#### Instructions to follow:
If pictures are present, leave them out, and copy the data word for word.

#### Information supplied:
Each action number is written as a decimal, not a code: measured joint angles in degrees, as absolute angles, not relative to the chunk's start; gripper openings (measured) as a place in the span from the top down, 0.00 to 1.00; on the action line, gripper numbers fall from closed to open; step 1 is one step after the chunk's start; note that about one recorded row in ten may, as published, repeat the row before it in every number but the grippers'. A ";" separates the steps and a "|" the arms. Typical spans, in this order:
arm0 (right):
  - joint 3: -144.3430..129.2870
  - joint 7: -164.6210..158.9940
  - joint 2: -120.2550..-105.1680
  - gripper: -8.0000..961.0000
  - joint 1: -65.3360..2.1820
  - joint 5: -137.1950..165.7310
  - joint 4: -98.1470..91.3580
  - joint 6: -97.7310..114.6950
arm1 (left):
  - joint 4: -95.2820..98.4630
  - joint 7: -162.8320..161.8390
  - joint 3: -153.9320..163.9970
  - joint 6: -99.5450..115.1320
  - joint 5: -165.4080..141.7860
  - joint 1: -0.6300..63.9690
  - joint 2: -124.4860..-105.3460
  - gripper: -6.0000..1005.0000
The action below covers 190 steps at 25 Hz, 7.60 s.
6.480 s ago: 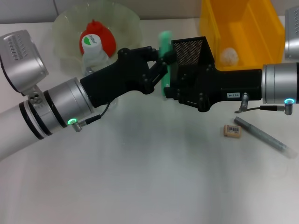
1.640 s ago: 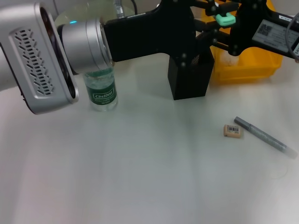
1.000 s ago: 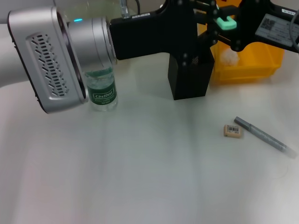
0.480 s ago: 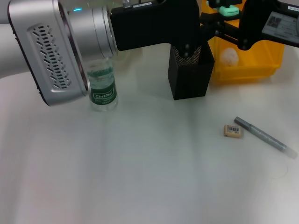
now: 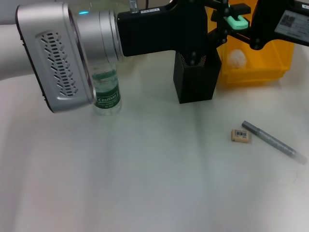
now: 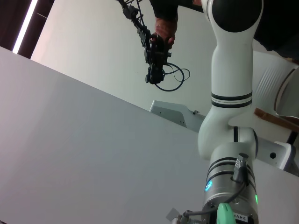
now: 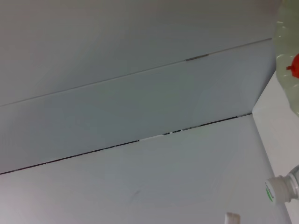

#### Task response:
Each action number is written as a decimal, not a code: measured joint angles in degrees, as absolute angles, not relative to the chunk's start; gripper openings (measured) as a place in the span from the top down, 0.00 to 1.00; on the action line, gripper numbers fall from closed to open; step 1 is one step after the chunk's start; note that about one recorded row in ten may, as published, repeat the row before it in every number but the grippers'. A ";" separates the steps and a "|" the arms. Typical spans, in this order:
arm0 (right):
  - joint 3: -144.3430..129.2870
  - joint 7: -164.6210..158.9940
  - joint 2: -120.2550..-105.1680
  - gripper: -8.0000..961.0000
  - joint 1: -65.3360..2.1820
  - joint 5: -137.1950..165.7310
  - joint 4: -98.1470..91.3580
  - joint 6: -97.7310..114.6950
arm1 (left):
  - joint 4: -95.2820..98.4630
  - joint 7: -162.8320..161.8390
  - joint 3: -153.9320..163.9970
  - joint 6: -99.5450..115.1320
  - joint 5: -165.4080..141.7860
  - joint 1: -0.6300..63.9690
  - joint 2: -124.4860..-105.3460
  - gripper: -6.0000..1005.0000
The action below covers 190 steps at 25 Hz, 7.60 s.
6.480 s ago: 
1.640 s ago: 
1.000 s ago: 
0.480 s ago: 
now: 
now: 
now: 

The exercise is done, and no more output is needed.